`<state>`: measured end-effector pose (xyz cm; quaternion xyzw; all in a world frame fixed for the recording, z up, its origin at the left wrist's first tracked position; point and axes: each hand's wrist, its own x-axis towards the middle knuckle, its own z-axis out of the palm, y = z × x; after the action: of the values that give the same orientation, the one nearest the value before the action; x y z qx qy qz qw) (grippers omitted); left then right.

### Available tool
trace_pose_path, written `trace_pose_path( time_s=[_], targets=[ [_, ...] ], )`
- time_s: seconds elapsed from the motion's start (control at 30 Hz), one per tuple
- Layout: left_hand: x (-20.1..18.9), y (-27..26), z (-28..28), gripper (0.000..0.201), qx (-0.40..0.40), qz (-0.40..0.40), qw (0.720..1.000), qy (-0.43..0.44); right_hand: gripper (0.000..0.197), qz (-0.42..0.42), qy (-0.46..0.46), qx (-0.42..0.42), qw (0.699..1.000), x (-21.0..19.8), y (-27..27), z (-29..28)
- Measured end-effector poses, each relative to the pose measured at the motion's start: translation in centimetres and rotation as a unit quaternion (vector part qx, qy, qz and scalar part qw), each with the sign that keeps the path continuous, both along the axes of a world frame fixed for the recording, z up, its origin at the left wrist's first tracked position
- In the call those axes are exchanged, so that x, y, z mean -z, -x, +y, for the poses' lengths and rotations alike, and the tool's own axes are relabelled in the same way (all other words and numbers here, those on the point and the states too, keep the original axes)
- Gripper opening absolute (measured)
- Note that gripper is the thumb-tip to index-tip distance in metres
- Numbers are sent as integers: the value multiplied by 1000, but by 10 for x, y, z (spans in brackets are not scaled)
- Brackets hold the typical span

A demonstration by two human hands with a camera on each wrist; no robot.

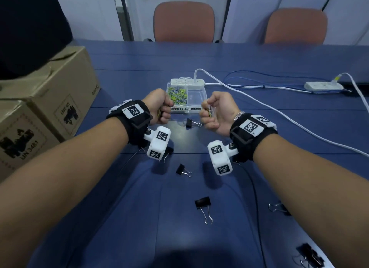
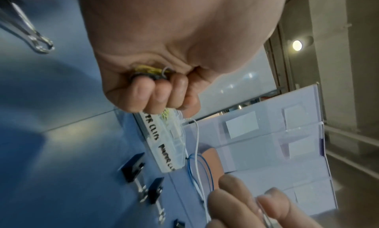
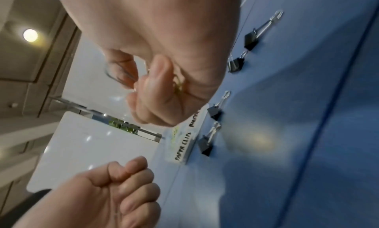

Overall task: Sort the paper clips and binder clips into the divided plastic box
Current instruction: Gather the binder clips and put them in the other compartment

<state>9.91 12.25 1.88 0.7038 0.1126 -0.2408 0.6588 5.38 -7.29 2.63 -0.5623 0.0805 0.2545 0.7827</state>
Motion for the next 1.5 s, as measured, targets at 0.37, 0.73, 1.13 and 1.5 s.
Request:
trace_pose_path(
  time_s=[0.37, 0.73, 1.13, 1.5],
  targets=[
    [-30, -56, -8, 27, 6, -16, 991, -135, 39, 30, 257, -89, 962, -17, -77, 20],
    [-17, -110, -23, 31, -55, 4, 993, -105, 17, 11, 413, -46, 909, -38, -150, 34],
    [-49, -93, -7, 74, -22, 23, 1000, -2, 19, -14, 418, -37, 908, -42, -170, 67],
    [-52, -91, 19, 60, -69, -39, 994, -81, 41, -47, 430, -69, 899, -47, -167, 91]
  ],
)
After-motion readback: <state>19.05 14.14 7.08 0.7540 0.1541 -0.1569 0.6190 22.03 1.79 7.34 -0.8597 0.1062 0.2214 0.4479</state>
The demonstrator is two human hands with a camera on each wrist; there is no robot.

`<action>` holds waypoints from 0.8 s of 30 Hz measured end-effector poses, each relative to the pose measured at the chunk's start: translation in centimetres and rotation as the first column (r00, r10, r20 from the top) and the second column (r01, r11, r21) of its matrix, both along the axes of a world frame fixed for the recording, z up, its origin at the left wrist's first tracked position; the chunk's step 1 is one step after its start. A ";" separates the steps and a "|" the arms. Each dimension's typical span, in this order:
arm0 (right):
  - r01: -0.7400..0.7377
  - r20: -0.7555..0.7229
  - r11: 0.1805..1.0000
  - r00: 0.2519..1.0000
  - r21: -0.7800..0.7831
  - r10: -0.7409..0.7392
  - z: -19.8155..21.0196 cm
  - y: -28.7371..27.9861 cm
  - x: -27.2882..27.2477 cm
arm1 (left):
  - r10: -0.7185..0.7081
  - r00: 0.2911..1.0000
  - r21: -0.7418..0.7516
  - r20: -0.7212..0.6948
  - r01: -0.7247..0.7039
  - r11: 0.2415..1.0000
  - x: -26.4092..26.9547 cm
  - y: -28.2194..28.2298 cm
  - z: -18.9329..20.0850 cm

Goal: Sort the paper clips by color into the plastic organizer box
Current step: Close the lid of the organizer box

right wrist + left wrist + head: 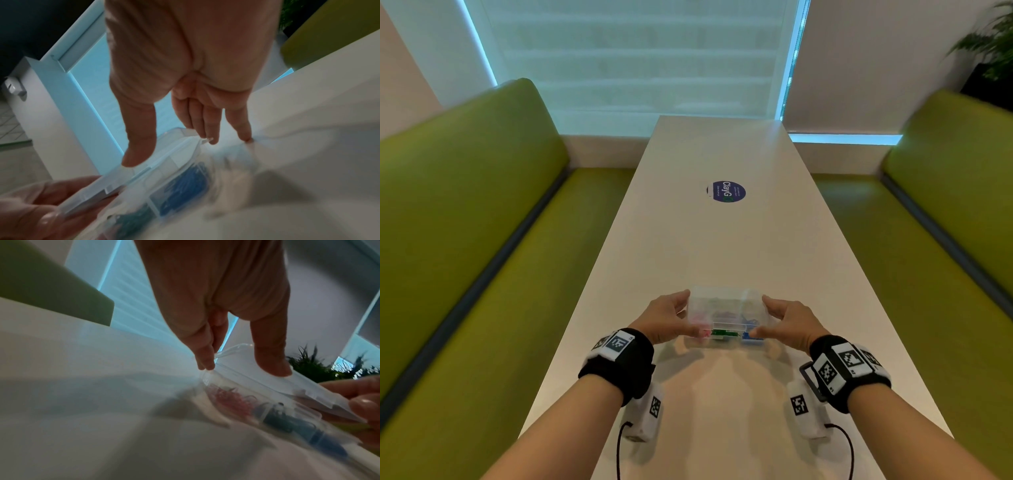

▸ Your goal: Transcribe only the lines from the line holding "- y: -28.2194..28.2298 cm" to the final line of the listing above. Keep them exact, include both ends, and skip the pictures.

▸ Response:
  - y: -28.2194..28.2298 cm
  - z: -18.9329..20.0850 cm

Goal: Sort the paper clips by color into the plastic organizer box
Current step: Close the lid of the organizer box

right wrist + left wrist + head: 

The exercise is now finished.